» Goal of the exercise: Could you return each line below without altering a word?

» Collected data:

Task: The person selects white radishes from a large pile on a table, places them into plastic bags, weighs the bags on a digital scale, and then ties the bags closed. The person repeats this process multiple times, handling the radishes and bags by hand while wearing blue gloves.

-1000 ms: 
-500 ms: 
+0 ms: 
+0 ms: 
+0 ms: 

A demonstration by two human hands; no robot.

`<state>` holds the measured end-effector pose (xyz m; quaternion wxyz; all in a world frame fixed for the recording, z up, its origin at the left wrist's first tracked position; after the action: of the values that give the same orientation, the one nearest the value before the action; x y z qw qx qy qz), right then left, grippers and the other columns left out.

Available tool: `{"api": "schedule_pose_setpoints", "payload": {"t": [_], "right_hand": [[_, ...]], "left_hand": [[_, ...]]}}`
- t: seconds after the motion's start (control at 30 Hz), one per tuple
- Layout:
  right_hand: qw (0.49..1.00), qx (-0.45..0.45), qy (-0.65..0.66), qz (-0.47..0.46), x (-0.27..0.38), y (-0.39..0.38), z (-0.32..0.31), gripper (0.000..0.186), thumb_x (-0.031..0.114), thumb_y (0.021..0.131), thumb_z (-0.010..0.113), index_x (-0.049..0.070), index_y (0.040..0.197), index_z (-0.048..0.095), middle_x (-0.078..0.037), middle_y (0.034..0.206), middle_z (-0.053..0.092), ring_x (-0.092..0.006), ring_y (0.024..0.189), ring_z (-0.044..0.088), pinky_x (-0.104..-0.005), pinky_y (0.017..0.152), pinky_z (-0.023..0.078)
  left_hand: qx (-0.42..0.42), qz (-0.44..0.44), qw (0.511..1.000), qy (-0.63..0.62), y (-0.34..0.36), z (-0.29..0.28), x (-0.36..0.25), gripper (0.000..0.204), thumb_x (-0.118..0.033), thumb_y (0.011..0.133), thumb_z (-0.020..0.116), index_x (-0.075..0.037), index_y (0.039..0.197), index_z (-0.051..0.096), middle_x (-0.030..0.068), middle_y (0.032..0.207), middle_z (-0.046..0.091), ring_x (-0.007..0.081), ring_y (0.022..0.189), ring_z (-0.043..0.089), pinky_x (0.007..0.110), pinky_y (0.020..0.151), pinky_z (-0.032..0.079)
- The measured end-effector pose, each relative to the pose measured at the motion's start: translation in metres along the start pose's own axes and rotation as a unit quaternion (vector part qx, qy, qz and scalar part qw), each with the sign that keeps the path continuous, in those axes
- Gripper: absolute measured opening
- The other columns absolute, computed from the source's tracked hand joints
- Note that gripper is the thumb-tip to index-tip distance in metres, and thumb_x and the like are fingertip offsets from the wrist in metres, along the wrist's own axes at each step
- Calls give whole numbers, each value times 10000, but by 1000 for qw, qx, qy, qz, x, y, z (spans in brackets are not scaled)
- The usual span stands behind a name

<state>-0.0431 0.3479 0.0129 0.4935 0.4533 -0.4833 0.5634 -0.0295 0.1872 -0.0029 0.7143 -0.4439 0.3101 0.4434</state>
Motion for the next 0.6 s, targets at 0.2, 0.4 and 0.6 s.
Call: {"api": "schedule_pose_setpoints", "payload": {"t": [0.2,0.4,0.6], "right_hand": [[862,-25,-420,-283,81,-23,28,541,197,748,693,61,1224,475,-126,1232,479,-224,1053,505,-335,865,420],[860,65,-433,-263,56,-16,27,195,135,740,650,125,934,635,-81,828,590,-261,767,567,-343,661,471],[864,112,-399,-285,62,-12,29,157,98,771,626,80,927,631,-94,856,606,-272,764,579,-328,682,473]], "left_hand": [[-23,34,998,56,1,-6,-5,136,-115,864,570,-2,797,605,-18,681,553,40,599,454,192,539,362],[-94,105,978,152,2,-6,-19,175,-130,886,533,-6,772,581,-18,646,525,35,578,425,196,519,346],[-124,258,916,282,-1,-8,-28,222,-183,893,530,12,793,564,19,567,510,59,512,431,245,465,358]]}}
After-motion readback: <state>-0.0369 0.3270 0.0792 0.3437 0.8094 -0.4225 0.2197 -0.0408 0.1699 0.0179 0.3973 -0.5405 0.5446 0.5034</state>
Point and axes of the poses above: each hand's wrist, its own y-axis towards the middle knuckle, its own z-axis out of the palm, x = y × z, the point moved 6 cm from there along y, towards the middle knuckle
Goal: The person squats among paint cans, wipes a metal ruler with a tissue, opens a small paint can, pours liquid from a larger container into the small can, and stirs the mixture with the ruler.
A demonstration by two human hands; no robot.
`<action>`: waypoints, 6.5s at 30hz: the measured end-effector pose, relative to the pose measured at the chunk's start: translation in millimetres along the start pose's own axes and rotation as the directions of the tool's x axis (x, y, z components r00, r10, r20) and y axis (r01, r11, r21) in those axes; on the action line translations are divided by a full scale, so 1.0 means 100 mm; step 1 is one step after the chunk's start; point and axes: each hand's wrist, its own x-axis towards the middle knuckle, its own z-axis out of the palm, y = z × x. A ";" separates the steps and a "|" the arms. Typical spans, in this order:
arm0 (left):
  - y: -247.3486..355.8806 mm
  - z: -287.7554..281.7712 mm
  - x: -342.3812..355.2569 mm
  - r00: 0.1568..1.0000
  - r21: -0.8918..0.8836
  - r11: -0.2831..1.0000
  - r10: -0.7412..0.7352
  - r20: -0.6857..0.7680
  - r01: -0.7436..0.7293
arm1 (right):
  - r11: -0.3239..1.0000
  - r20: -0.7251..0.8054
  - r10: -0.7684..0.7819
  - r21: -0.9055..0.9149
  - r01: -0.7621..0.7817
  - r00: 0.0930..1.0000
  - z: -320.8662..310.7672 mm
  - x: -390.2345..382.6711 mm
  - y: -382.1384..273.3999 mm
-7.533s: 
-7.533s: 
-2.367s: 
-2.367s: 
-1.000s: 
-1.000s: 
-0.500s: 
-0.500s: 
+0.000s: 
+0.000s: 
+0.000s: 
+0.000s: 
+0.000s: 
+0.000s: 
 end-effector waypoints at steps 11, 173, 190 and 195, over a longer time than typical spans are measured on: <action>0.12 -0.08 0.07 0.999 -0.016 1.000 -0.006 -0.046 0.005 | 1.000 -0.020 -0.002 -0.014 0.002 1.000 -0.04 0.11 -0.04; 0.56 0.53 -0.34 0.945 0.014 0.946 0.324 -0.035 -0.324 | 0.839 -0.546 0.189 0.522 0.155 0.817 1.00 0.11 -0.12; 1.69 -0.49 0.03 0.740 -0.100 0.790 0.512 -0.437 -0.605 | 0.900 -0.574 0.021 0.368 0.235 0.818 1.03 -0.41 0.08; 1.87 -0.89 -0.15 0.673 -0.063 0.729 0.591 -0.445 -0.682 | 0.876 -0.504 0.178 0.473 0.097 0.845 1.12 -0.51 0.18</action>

» Answer to the exercise:
Task: The person selects white radishes from a large pile on a table, places them into plastic bags, weighs the bags on a digital scale, and then ties the bags closed. The person repeats this process multiple times, handling the radishes and bags by hand while wearing blue gloves.

-1000 ms: 
-500 ms: 
+0 ms: 
+0 ms: 
+0 ms: 

A demonstration by two human hands; no robot.

`<state>` holds the measured end-effector pose (xyz m; quaternion wxyz; all in a world frame fixed for the recording, z up, its origin at the left wrist's first tracked position; after the action: of the values that give the same orientation, the one nearest the value before the action; x y z qw qx qy qz), right then left, grippers and the other columns left out.

Available tool: `{"api": "schedule_pose_setpoints", "payload": {"t": [_], "right_hand": [[_, ...]], "left_hand": [[_, ...]]}}`
- t: seconds after the motion's start (control at 30 Hz), one per tuple
- Layout:
  right_hand: qw (0.49..1.00), qx (-0.45..0.45), qy (-0.65..0.66), qz (-0.47..0.46), x (-0.27..0.38), y (-0.39..0.38), z (-0.32..0.31), gripper (0.000..0.186), thumb_x (-0.031..0.114), thumb_y (0.021..0.131), thumb_z (-0.010..0.113), index_x (-0.049..0.070), index_y (0.040..0.197), index_z (-0.048..0.095), middle_x (-0.078..0.037), middle_y (0.034..0.206), middle_z (-0.053..0.092), ring_x (-0.092..0.006), ring_y (0.024..0.189), ring_z (-0.044..0.088), pinky_x (-0.104..-0.005), pinky_y (0.017..0.152), pinky_z (-0.023..0.078)
  left_hand: qx (-0.42..0.42), qz (-0.44..0.44), qw (0.511..1.000), qy (-0.63..0.62), y (-0.34..0.36), z (-0.29..0.28), x (-0.36..0.25), gripper (0.000..0.204), thumb_x (-0.118..0.033), thumb_y (0.011..0.133), thumb_z (-0.020..0.116), index_x (-0.075..0.037), index_y (0.039..0.197), index_z (-0.051..0.096), middle_x (-0.030..0.068), middle_y (0.032..0.207), middle_z (-0.046..0.091), ring_x (-0.007..0.081), ring_y (0.022..0.189), ring_z (-0.043..0.089), pinky_x (0.007..0.110), pinky_y (0.020..0.151), pinky_z (-0.032..0.079)
- The measured end-effector pose, each relative to the pose measured at the motion's start: translation in metres along the start pose's own axes and rotation as a unit quaternion (vector part qx, qy, qz and scalar part qw), each with the sign that keeps the path continuous, in those axes
- Gripper: absolute measured opening
- The other columns absolute, computed from the source's tracked hand joints
- Note that gripper is the thumb-tip to index-tip distance in metres, and thumb_x and the like are fingertip offsets from the wrist in metres, along the wrist's own axes at each step
- Calls give whole numbers, each value times 10000, but by 1000 for qw, qx, qy, qz, x, y, z (spans in brackets are not scaled)
- The usual span stands behind a name

<state>-0.0431 0.3479 0.0129 0.4935 0.4533 -0.4833 0.5634 -0.0295 0.1872 -0.0029 0.7143 -0.4439 0.3101 0.4434</state>
Motion for the next 0.6 s, targets at 0.2, 0.4 and 0.6 s.
Call: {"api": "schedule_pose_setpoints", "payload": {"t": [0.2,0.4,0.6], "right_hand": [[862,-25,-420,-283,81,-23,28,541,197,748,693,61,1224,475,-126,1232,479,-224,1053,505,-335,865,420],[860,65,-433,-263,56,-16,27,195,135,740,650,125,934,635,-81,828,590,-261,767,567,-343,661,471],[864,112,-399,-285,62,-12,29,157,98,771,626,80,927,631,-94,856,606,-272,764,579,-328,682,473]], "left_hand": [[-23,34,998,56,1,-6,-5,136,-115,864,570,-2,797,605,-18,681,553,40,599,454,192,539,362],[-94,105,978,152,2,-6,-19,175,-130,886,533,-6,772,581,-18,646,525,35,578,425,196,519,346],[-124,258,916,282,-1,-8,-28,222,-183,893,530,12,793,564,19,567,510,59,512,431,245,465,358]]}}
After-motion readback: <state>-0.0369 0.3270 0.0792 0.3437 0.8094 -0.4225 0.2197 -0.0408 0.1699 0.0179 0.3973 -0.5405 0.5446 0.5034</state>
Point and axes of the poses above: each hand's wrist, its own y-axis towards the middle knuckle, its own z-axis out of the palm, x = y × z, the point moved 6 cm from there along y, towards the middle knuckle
Goal: The person squats among paint cans, wipes a metal ruler with a tissue, opens a small paint can, pours liquid from a larger container into the small can, and stirs the mixture with the ruler.
A demonstration by two human hands; no robot.
`<action>`: waypoints, 6.5s at 30hz: the measured end-effector pose, relative to the pose measured at the chunk's start: translation in millimetres along the start pose's own axes and rotation as the directions of the tool's x axis (x, y, z components r00, r10, r20) and y axis (r01, r11, r21) in those axes; on the action line translations are divided by a full scale, so 1.0 means 100 mm; step 1 is one step after the chunk's start; point and axes: each hand's wrist, its own x-axis towards the middle knuckle, its own z-axis out of the palm, y = z × x. A ";" separates the steps and a "|" the arms. Typical spans, in this order:
arm0 (left):
  - y: -247.3486..355.8806 mm
  - z: -287.7554..281.7712 mm
  - x: -342.3812..355.2569 mm
  - r00: 0.1568..1.0000
  - r21: -0.8918..0.8836
  - r11: -0.2831..1.0000
  - r10: -0.7412..0.7352
  - r20: -0.6857..0.7680
  - r01: -0.7436..0.7293
arm1 (right):
  - r11: -0.3239..1.0000
  - r20: -0.7251..0.8054
  - r10: -0.7684..0.7819
  - r21: -0.9055..0.9149
  - r01: -0.7621..0.7817
  - r00: 0.0930..1.0000
  - z: -320.8662..310.7672 mm
  - x: -390.2345..382.6711 mm
  - y: -382.1384..273.3999 mm
-7.533s: 
-7.533s: 
-2.367s: 
-2.367s: 
-1.000s: 
-1.000s: 
-0.500s: 
-0.500s: 
+0.000s: 
+0.000s: 
+0.000s: 
+0.000s: 
+0.000s: 
+0.000s: 
 end-effector waypoints at steps 11, 173, 190 and 195, over a longer time than typical spans are measured on: <action>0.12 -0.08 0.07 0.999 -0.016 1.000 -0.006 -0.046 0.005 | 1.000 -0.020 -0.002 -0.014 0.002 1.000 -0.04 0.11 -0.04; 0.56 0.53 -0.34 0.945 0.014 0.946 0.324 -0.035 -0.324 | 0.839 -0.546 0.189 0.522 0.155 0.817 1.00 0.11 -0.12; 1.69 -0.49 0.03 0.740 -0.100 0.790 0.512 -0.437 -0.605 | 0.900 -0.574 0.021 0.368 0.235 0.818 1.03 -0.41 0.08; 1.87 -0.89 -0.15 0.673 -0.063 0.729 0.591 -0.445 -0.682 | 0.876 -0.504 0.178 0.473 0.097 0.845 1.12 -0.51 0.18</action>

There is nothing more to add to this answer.